Também havia e há até hoje os que sequer fazem greve porque acreditam que estão muito bem, que o seu salário tá bom, que não sofrem assédio, que têm chefias camaradas etc... Então, se existe alguém que não está satisfeito, que lute sozinho. O bom e velho egoísmo funcionando a mil. Sempre tentamos trabalhar isso nos movimentos, observando que a luta coletiva é o que fortalece a categoria, e que as batalhas pontuais a gente vai travando ora aqui, ora ali. 

Agora mesmo a UFSC define um retorno ao trabalho presencial em setembro, apenas para os técnico-administrativos é claro, bem no meio de uma nova onda da Covid, com a variante Delta chegando para arrasar. A ideia, diz o documento da reitoria, é preparar os setores gradualmente para o retorno, ainda que diga que os setores precisam abrir das 08 às 18. Onde fica o gradual aí? E como trabalhar em salas que não têm a devida ventilação quando os prédios foram sendo feitos para o uso de ar-condicionado? Há tantas coisas que causam insegurança e até terror. 

Isso acontece com todos os trabalhadores? Não! Existem setores na UFSC que podem estar bem preparados para um retorno. Inclusive existem trabalhadores que nunca pararam de ir à universidade, presencialmente, para resolver problemas. Eu mesma fui várias vezes ao IELA ligar os equipamentos, fazer limpeza, fazer a manutenção nas máquinas fotográficas, filmadoras e em outras máquinas que não podem ficar tanto tempo paradas. Sabemos o quão difícil é conseguir a estrutura. Amamos a UFSC e temos muita clareza de que precisamos cuidar. E por que eu fui ao IELA? Porque lá estou sozinha. Não divido o espaço com ninguém e nunca permiti ar-condicionado no meu espaço, sempre de janelas abertas. Ora, essa é minha realidade, individual. 

O mesmo não acontece com uma parcela bastante grande da universidade. Boa parte dos trabalhadores labuta em salas coletivas, fechadas. Então, o compromisso ético de cada um de  nós deve ser com essa maioria. A luta coletiva precisa estar em primeiro lugar. Atualmente, os mais diversos setores da UFSC, com suas especificidades tão díspares, estão trabalhando na sua capacidade máxima. Cada pequeno setor segue dando respostas para a comunidade e para a instituição. Ninguém está parado. O trabalho da maioria está sendo feito remotamente, mas, possivelmente, muitos colegas já foram até a UFSC para resolver alguma coisa presencialmente. Porque é assim que são os trabalhadores comprometidos com a universidade.

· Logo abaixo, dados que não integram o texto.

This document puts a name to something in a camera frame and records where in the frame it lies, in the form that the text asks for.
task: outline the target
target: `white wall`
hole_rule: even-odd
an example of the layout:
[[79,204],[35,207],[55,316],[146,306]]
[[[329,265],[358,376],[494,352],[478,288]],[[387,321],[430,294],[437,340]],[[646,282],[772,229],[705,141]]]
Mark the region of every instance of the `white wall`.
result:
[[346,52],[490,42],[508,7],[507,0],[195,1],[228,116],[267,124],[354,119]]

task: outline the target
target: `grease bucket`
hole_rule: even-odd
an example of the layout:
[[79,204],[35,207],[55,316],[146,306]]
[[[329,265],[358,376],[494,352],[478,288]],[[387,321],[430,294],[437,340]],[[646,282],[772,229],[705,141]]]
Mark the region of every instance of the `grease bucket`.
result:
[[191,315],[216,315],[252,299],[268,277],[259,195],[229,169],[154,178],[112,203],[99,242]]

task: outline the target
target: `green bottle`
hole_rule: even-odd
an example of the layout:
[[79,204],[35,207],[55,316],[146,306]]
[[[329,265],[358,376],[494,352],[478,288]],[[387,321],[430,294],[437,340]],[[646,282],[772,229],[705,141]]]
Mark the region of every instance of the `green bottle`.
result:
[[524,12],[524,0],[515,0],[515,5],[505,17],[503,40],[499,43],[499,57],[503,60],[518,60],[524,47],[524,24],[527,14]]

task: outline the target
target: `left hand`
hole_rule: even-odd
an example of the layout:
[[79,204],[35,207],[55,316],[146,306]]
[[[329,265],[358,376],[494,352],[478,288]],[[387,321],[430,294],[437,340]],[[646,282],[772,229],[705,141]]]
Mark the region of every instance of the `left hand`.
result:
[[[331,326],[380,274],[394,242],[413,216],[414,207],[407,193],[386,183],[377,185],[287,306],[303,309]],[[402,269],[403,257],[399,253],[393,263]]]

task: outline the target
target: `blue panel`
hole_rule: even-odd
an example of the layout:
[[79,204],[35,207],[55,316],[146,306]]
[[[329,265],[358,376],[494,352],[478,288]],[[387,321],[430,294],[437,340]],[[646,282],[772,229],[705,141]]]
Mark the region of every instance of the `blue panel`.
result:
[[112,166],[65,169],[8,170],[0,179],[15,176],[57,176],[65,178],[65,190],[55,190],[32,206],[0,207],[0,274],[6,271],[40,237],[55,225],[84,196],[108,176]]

Assim que um retorno presencial em massa não tem sentido algum nesse momento, muito menos na lógica confusa da administração que afirma ser um retorno gradual, mas exige setores abertos. Haveremos de retornar, é certo. Quando for seguro. E ainda não é. Por que então expor os trabalhadores a um risco desnecessário? Por conta das cobranças da imprensa pelega? Ora, desde quando a UFSC se rendeu à bocas-alugadas de plantão? O documento da reitoria diz que serão acompanhados os casos de infecção que possam surgir. Ora? O que é isso? Depois de os trabalhadores serem infectados, sem necessidade, o que a UFSC fará? Rezar? Chorar no enterro? Isso não tem qualquer cabimento. 

Cada trabalhador da universidade sabe do seu trabalho e a maioria sempre esteve e está comprometida com a qualidade do que faz, sabendo muito bem o que significa ser um trabalhador público. Sim, existem os ladinos, os preguiçosos, os egoístas. Mas, esses, são poucos, exceções. Não podem servir como base. 

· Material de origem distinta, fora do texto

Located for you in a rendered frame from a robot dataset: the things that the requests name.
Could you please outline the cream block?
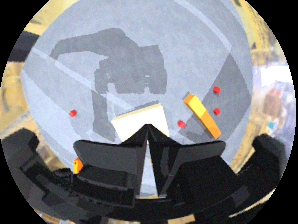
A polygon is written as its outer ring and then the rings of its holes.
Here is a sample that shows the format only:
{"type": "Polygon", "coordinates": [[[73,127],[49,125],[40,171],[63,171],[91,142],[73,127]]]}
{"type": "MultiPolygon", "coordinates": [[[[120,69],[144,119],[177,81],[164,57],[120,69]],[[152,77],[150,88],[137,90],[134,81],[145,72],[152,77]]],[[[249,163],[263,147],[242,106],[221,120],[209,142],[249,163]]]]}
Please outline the cream block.
{"type": "Polygon", "coordinates": [[[144,127],[145,124],[156,125],[161,132],[164,132],[166,136],[169,136],[164,112],[162,112],[160,104],[152,105],[152,107],[144,109],[138,109],[138,111],[126,113],[126,115],[113,117],[112,124],[122,141],[128,140],[128,137],[132,136],[138,128],[144,127]]]}

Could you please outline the orange flat bar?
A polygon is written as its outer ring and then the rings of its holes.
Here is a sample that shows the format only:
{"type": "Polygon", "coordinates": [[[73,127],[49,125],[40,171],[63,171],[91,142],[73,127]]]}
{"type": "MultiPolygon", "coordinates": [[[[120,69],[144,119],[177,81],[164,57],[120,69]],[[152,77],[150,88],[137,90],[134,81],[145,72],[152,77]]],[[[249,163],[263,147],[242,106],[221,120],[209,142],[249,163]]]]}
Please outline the orange flat bar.
{"type": "Polygon", "coordinates": [[[189,96],[186,97],[184,101],[185,104],[190,108],[190,111],[192,111],[194,115],[198,117],[198,120],[204,124],[204,127],[208,129],[210,135],[212,135],[214,139],[218,139],[218,135],[221,135],[220,129],[218,129],[216,123],[214,123],[209,113],[206,112],[206,108],[201,104],[201,101],[197,99],[197,96],[189,93],[189,96]]]}

O que deve nos orientar é a luta coletiva. Enquanto houver um único colega em risco, por conta de uma decisão irresponsável, temos de estar juntos, lutar juntos.  

Precisamos preparar a universidade para o retorno, é certo, mas isso não se dá assim, num ato administrativo, sem diálogo com os trabalhadores e sem a devida contrapartida estrutural. Esse retorno precisa ser articulado e discutido com as categorias que conformam a UFSC. Não estamos em Marte. Estamos aqui e temos muito a contribuir. 

Esperamos que a administração central não se esqueça de tudo que prometeu na campanha eleitoral. A democracia tem de ser participativa e, tal e qual a solidariedade, ser uma prática cotidiana e não um discurso vazio.